What the task asks:
Write out the listing below again, precisely as it is given.

Recorded information:
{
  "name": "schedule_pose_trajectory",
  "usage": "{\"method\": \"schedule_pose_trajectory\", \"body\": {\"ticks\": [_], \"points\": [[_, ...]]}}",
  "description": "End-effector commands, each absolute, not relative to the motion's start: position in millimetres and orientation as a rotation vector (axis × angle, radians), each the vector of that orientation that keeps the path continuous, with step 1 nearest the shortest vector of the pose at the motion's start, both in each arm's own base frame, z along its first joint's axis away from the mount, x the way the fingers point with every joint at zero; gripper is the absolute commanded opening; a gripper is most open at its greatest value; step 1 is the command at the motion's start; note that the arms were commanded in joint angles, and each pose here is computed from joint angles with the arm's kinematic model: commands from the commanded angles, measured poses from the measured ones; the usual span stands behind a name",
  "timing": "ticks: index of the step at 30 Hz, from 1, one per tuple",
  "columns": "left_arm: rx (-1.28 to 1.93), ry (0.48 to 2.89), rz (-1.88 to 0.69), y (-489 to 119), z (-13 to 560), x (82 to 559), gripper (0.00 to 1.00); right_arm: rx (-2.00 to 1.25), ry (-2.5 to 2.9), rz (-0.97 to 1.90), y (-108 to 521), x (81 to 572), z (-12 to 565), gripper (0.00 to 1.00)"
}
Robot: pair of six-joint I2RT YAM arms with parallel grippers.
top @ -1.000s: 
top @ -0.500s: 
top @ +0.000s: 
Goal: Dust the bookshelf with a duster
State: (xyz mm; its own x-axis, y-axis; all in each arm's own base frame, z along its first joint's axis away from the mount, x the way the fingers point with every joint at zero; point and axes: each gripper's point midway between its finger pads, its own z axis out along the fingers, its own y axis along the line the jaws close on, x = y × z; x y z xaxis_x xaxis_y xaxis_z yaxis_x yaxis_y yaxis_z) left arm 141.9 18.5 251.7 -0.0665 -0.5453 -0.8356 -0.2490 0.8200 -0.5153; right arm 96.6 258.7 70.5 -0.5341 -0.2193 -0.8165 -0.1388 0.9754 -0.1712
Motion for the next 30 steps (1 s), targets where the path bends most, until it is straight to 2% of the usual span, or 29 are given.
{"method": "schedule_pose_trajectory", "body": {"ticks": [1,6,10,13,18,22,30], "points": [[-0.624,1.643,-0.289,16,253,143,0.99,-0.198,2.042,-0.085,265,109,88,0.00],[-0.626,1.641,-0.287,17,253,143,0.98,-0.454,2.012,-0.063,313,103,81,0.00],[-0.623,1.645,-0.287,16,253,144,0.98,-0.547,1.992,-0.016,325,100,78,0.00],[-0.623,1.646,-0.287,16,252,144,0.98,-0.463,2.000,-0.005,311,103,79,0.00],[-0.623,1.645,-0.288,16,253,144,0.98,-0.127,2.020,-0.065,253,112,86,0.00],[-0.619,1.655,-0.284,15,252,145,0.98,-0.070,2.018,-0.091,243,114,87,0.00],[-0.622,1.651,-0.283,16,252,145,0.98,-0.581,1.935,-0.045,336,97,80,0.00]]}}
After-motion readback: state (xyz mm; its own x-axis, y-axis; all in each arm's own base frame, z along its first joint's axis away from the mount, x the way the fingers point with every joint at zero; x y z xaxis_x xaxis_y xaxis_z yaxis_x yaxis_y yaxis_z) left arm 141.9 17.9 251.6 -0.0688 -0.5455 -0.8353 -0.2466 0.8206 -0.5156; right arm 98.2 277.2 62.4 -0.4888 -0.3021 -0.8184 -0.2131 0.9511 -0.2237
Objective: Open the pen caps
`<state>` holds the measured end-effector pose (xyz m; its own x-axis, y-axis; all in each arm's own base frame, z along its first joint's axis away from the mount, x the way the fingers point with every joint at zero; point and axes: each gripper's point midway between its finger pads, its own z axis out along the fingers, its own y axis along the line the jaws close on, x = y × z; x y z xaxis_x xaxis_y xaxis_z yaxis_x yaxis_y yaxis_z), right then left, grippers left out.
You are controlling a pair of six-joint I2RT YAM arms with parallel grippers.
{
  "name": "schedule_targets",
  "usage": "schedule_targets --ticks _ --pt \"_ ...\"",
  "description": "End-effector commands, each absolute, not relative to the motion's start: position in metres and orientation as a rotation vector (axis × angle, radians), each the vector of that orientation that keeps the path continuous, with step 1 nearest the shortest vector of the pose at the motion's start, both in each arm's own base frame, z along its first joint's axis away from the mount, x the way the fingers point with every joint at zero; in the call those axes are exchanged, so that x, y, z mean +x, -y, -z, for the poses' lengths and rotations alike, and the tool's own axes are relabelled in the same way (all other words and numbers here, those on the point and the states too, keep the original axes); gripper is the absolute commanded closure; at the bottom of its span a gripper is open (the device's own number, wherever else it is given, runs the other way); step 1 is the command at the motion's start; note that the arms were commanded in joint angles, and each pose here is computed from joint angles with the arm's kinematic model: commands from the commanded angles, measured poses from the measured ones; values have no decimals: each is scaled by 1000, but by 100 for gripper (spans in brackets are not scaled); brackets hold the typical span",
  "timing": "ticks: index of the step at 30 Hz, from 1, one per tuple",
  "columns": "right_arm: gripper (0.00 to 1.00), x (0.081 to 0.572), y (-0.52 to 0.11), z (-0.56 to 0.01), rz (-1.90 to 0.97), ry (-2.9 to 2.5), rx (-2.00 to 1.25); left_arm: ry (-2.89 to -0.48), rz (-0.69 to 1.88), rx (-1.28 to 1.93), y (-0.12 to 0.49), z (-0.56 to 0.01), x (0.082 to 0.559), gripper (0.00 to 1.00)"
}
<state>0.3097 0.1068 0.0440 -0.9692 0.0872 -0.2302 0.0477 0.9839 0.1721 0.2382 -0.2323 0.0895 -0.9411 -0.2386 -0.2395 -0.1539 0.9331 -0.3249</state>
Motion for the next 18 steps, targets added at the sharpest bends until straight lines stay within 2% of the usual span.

Solution to this problem:
{
  "name": "schedule_pose_trajectory",
  "usage": "{\"method\": \"schedule_pose_trajectory\", \"body\": {\"ticks\": [_], \"points\": [[_, ...]]}}",
  "description": "End-effector commands, each absolute, not relative to the motion's start: position in millimetres and orientation as a rotation vector (axis × angle, radians), each the vector of that orientation that keeps the path continuous, with step 1 nearest the shortest vector of the pose at the motion's start, both in each arm's own base frame, z along its first joint's axis away from the mount, x the way the fingers point with every joint at zero; gripper is the absolute commanded opening; a gripper is most open at its greatest value; step 1 is the command at the motion's start; note that the arms were commanded in joint angles, and each pose here is computed from joint angles with the arm's kinematic model: commands from the commanded angles, measured poses from the measured ones; the usual span stands behind a name",
  "timing": "ticks: index of the step at 30 Hz, from 1, one per tuple",
  "columns": "left_arm: rx (-1.28 to 1.93), ry (0.48 to 2.89), rz (-1.88 to 0.69), y (-489 to 119), z (-13 to 560), x (82 to 559), gripper (0.00 to 1.00); right_arm: rx (-2.00 to 1.25), ry (-2.5 to 2.9), rz (-0.97 to 1.90), y (-108 to 521), x (81 to 572), z (-12 to 565), gripper (0.00 to 1.00)"
}
Robot: pair of six-joint I2RT YAM arms with parallel grippers.
top @ -1.000s: 
top @ -0.500s: 
top @ +0.000s: 
Goal: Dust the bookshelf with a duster
State: (xyz mm; its own x-axis, y-axis; all in each arm's own base frame, z along its first joint's axis away from the mount, x the way the fingers point with every joint at zero; point and axes: each gripper's point midway between its finger pads, its own z axis out along the fingers, its own y axis along the line the jaws close on, x = y × z; x y z xaxis_x xaxis_y xaxis_z yaxis_x yaxis_y yaxis_z) left arm 141.9 18.5 251.7 -0.0665 -0.5453 -0.8356 -0.2490 0.8200 -0.5153; right arm 96.6 258.7 70.5 -0.5341 -0.2193 -0.8165 -0.1388 0.9754 -0.1712
Motion for the next 30 steps (1 s), targets where the path bends most, until it is straight to 2% of the usual span, or 29 are given.
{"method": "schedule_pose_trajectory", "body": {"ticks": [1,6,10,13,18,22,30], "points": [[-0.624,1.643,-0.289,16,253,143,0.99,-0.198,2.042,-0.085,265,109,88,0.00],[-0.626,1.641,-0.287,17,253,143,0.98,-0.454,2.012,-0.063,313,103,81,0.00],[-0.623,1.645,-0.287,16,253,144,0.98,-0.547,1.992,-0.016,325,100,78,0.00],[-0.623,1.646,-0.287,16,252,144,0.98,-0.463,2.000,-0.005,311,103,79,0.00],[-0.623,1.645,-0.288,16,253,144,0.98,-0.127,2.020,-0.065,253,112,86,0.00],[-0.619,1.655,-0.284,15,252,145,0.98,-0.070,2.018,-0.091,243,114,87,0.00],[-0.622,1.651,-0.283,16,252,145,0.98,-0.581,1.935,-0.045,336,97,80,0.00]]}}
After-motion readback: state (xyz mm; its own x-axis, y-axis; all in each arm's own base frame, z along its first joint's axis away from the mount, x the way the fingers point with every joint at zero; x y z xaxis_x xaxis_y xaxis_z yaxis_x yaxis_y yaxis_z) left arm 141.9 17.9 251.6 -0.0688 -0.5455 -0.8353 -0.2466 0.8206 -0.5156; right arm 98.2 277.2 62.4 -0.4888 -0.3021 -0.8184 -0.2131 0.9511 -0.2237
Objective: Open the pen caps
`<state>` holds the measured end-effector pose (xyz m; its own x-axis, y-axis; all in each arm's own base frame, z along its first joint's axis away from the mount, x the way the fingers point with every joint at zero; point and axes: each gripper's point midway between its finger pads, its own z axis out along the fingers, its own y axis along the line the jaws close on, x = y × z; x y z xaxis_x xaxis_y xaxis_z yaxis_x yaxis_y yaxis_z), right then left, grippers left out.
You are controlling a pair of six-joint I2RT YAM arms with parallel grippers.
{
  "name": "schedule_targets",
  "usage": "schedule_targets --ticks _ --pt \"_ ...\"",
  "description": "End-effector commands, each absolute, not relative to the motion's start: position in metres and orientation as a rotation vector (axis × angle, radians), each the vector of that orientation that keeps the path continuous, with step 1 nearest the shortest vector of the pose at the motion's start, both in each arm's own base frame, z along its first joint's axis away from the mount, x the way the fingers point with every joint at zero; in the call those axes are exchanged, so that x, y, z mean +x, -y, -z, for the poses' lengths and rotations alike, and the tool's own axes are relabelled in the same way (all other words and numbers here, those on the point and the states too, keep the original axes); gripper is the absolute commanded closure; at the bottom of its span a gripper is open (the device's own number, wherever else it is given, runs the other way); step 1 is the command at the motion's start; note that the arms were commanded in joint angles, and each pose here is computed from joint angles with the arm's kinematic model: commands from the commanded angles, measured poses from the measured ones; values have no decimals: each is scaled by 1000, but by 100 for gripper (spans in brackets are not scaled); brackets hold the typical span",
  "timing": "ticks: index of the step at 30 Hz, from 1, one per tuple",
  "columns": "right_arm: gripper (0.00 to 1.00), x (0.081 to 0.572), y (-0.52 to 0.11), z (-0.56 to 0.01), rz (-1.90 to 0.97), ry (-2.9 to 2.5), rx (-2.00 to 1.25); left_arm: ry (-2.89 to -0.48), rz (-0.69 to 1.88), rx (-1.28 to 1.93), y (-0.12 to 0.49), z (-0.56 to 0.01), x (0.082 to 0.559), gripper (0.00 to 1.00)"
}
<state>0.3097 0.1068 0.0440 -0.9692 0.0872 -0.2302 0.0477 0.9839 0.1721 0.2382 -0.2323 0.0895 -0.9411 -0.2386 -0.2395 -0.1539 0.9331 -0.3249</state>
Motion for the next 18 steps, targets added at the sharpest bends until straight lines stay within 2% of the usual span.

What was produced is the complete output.